Q2.0    Commonly Requested Routines:

Q2.4    Okay, I've looked the whole thing over, Quinn, and I've realized
        something: the recursive QuickSortXXX routine eats the stack up
        pretty fast.  Is there another way?  Is there a way to implement
        a QuickSort SUB without using recursion?
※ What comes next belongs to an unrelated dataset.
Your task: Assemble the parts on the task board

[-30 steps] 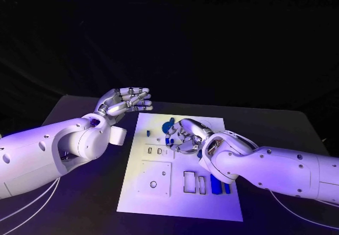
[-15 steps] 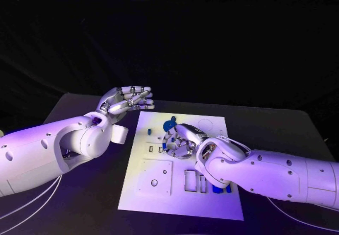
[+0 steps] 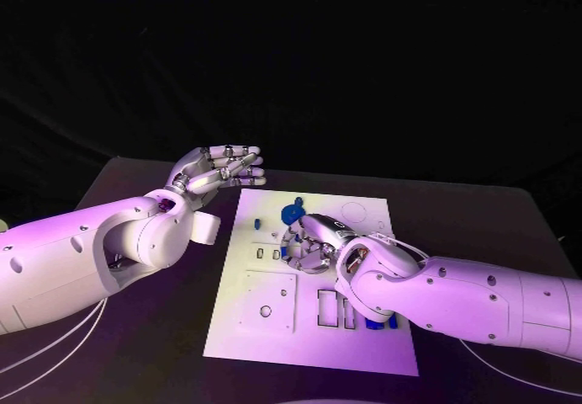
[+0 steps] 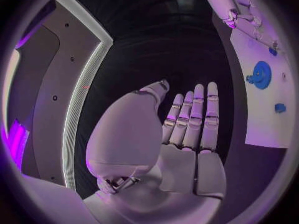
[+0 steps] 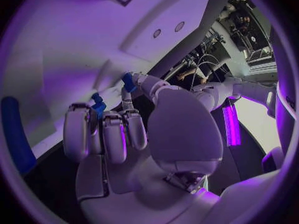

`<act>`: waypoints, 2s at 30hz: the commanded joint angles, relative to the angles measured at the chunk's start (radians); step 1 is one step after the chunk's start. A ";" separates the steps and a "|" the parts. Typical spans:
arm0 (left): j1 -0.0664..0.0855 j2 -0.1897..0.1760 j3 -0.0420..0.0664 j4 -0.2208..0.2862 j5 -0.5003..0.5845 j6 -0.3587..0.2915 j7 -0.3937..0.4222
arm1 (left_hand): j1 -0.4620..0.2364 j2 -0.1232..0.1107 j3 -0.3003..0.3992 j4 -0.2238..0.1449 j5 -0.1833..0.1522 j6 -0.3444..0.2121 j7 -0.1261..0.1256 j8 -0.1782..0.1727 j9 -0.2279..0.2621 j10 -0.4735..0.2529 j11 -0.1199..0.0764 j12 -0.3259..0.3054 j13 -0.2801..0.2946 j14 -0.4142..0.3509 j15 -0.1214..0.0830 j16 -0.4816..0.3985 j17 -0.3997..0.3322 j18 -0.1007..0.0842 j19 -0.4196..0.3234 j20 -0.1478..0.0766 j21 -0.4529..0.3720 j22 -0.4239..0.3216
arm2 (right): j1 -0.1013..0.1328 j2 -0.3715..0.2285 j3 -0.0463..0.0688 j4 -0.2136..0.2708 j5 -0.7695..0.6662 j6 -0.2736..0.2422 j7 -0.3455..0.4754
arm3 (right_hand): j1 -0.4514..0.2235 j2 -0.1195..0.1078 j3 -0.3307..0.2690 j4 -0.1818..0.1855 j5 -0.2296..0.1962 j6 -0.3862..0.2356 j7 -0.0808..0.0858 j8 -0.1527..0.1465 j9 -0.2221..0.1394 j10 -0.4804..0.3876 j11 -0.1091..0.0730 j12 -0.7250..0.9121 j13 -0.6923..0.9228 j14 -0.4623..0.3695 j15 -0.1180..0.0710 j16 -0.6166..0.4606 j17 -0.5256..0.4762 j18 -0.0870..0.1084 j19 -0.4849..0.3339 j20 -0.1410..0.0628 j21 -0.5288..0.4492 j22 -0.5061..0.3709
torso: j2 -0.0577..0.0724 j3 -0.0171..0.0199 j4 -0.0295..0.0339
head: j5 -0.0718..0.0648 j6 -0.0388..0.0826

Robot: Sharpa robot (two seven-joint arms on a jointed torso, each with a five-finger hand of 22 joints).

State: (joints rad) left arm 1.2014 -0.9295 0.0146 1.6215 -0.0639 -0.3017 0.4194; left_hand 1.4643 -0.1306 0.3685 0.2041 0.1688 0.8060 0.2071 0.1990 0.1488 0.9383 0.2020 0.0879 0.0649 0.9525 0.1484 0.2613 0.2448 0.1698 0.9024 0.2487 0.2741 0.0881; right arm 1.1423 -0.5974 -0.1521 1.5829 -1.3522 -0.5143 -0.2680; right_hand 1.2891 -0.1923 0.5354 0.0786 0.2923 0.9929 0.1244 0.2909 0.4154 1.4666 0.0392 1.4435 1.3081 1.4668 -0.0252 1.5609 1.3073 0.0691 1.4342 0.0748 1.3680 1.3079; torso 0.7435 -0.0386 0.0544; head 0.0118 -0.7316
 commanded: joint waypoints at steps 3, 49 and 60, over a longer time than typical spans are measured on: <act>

A2.4    Yes, indeed there is.  Cornel Huth implemented an iterative
        quicksort algorithm, which I then tweaked a bit.  It is actually
        a bit faster than the other, and doesn't use too much of the stack.
        It accomplishes this by using an array to simulate a stack.  The
        modified version follows:

S2.0    HUTHSORT.BAS [P210S02.BAS]

' HUTHSORT.BAS written by Cornel Huth
' Iterative QuickSort Routine
'
' Tweaked by Quinn Tyler Jackson

SUB subHuthSortSTR (Array() AS STRING)
'               ^  TWEAK THESE    ^
'               | FOR OTHER TYPES |
'               `--+--------------'
'                  V
  DIM compare AS STRING

TYPE StackType
  low AS INTEGER
  hi AS INTEGER
END TYPE

DIM aStack(1 TO 128) AS StackType

  StackPtr = 1
  aStack(StackPtr).low = LBOUND(Array)
  aStack(StackPtr).hi = UBOUND(Array)
  StackPtr = StackPtr + 1

  DO
    StackPtr = StackPtr - 1
    low = aStack(StackPtr).low
    hi = aStack(StackPtr).hi
    DO
      i = low
      j = hi
      mid = (low + hi) \ 2
      compare = Array(mid)
      DO
        DO WHILE Array(i) < compare
          i = i + 1
        LOOP
    DO WHILE Array(j) > compare
          j = j - 1
        LOOP
        IF i <= j THEN
          SWAP Array(i), Array(j)
          i = i + 1
          j = j - 1
        END IF
      LOOP WHILE i <= j
      IF j - low < hi - i THEN
        IF i < hi THEN
          aStack(StackPtr).low = i
          aStack(StackPtr).hi = hi
          StackPtr = StackPtr + 1
        END IF
        hi = j
      ELSE
        IF low < j THEN
          aStack(StackPtr).low = low
          aStack(StackPtr).hi = j
          StackPtr = StackPtr + 1
        END IF
        low = i
      END IF
    LOOP WHILE low < hi
    'IF StackPtr > maxsp THEN maxsp = StackPtr
  LOOP WHILE StackPtr <> 1
END SUB

=======>8 SAMPLE 2.0 ENDS HERE 8<=========

Q2.5    Now that I've got so many neat ways to sort a list, I'd sure like
        to be able to locate an entry in it quickly.  I hear that a binary
        search is fast, but I just can't figure out how to do that.  How
        do I do a binary search?

A2.5    Binary searches are the fastest overall search method for standard
        sorted lists.  Such lists can be divided in two, looked at, and
        divided again as necessary.  A good search method is demonstrated
        here:

S3.0    BISEARCH.BAS [F210S03.BAS]


DEFINT A-Z
FUNCTION BiSearchSTR (Find AS STRING, Array() AS STRING)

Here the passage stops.